Online games are attracting millions of players usually by personal recommendations. Games designed by teens will be played by teens. They want to be able to create and control their online identities across platforms. They want to have their Grand Theft Auto avatar on their Facebook account.

Karen Rohde of SUN talked with Mani Pande of Institute for the Future about teens in the workforce. To attract talent companies will need to use blogs, wikis, instant messaging and texting. Teens multitask and will text message each other while in a meeting. They are more likely to communicate and collaborate. If they don’t know something they will search and find someone who does. They expect flexible schedules and are seeking mentors to plan their careers.

Salina Truong of Gumball Capital spoke about her early desire to do good. As a child she wanted to buy a third world country. As a teen she sold Rubik’s Cubes and snacks and moved on to selling affiliate software on eBay. Now she works with Kiva.org to encourage micro lending around the world.

Larry Magid of CBS moderated the College panel with George Deglin of Berkeley, Jae Joh of Stanford, Mazy Kazerooni of Ustream, Alina Libova of Cal Poly, Jon Osborn of Santa Clara and Jeff Siebert of Stanford. They don’t watch TV or read newspapers. College students still use e-mail and carry laptops. About half the laptops at Stanford are Apple. Upper class students want smart phones that can surf the web like the iPhone or Blackberry. Other kids use basic cell phones and Microsoft Windows. Both groups look for music groups with MySpace. They use Facebook, Salesforce and Google Groups to keep track of friends or contacts. Teens will content as long as there are no strings attached like DRM. They want cell phones that vibrate and text message on faster networks. They like iTunes, Crunchgear, TechCrunch and Woot.com. They want better aggregation and interoperability in software applications. All of this technology makes it easier for them to be more socially and politically active.
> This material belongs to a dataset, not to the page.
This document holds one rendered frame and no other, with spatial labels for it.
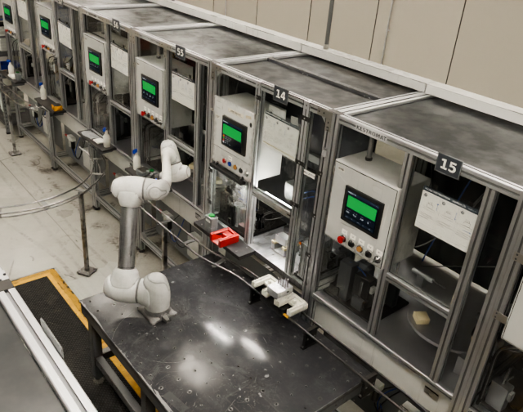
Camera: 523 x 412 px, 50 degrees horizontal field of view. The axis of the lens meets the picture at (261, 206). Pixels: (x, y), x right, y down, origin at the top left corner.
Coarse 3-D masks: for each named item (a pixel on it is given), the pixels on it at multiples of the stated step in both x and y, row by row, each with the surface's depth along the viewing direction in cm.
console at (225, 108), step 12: (216, 96) 360; (216, 108) 364; (228, 108) 353; (240, 108) 343; (216, 120) 367; (228, 120) 354; (240, 120) 346; (252, 120) 337; (216, 132) 371; (252, 132) 340; (216, 144) 374; (252, 144) 343; (216, 156) 378; (228, 156) 366; (240, 156) 356; (252, 156) 347; (228, 168) 370; (240, 168) 358; (252, 168) 351
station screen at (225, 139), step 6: (222, 120) 357; (222, 126) 359; (234, 126) 349; (222, 132) 361; (222, 138) 362; (228, 138) 357; (228, 144) 359; (234, 144) 354; (240, 144) 349; (240, 150) 350
Ben Bajrin of Creative Strategies moderated the Investor panel with Andrew Braccia of Accel, Sergio Monsalve of Norwest Venture Partners and Angela Strange of Bay Partners. Despite the current downturn investors and teens know the economy is cyclical and it will turn around. Bad investors and investments stay out of a down market and it is easier to see through the clutter. High energy costs will force the next generation to redesign where they live, work and play. Their technology choices will percolate through society and show up in other age groups. The opportunities are in mobile, content and branding. Right now there is no way for a teen to buy online without a credit card. That is an opportunity, and not just for teens. Fee or subscription models are vulnerable to advertising driven free content models. While they look for opportunities to invest in teen entrepreneurs they still want them to continue their educations.
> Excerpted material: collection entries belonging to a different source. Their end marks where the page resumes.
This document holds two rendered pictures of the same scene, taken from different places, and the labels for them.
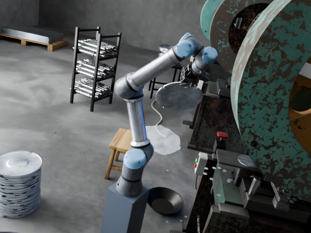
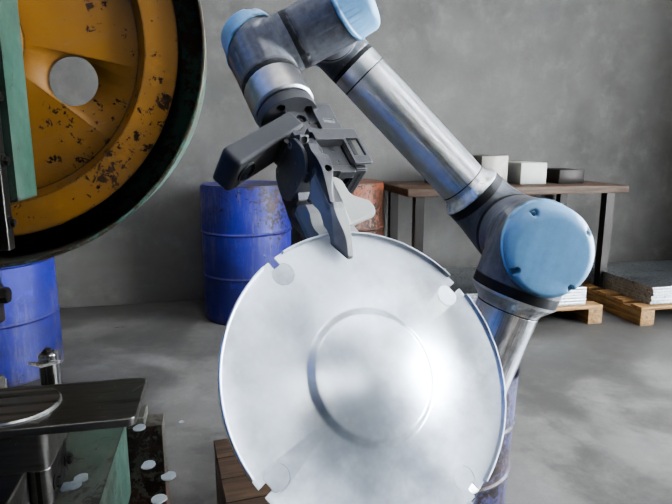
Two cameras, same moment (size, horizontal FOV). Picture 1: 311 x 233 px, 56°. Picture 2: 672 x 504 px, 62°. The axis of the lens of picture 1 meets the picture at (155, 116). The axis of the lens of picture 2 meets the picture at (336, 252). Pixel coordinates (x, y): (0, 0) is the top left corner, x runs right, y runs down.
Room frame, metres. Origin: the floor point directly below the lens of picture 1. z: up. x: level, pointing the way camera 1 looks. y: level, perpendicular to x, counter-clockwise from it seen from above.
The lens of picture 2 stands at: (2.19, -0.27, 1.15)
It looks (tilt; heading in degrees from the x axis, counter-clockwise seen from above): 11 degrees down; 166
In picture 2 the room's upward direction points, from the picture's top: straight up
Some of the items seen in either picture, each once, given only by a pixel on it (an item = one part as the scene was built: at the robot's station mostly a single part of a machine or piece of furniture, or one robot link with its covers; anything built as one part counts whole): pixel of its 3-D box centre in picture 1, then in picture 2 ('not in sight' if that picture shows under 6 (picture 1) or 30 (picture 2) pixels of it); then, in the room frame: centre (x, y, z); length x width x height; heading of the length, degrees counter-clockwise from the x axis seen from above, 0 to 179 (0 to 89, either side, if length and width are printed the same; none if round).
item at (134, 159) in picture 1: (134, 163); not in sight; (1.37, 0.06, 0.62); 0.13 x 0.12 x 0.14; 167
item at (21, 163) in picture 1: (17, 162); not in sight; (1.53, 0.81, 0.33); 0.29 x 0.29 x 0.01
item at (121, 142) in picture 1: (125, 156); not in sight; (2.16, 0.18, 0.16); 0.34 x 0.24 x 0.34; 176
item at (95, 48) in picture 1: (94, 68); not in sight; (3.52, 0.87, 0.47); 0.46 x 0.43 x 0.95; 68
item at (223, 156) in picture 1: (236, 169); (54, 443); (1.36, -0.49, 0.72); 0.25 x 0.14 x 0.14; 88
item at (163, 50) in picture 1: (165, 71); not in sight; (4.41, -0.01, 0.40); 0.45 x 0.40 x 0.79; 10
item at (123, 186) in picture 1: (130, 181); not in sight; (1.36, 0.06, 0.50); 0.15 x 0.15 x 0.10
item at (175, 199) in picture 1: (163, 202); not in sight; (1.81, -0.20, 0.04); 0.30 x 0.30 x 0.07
Richard Escobedo of Teens in Tech spoke about his interest in entrepreneurship from age of seven until his present age of fourteen. He learned to be resourceful, seek help when necessary and to persevere. He started a podcast for teens and uses Twitter, WordPress, Apple and Final Cut Express video. Beyond technology he plays football and the violin.

Courtney Macavinta of Respectrx moderated the Teen Entrepreneurs with Drew Levine, Shooby Kumar and Daniel Brusilovsky. One factor in becoming a young entrepreneur is growing up in a family that values technology and entrepreneurship. They see lower barriers of entry in starting a business, with a great demand for video content.

Non-profits are inspiring teens too. Whitney Smith talked about the Girls for a Change that uses technology to build networks for girls in poor neighborhoods. Elizabeth Stock of Computers for Youth spoke of making learning fun and relevant in ways outside traditional education. Joel Franusic and Adam Smith of SuperHappyDevHouse invited teens to their big open source event at Sun Microsystems Menlo Park campus the next weekend.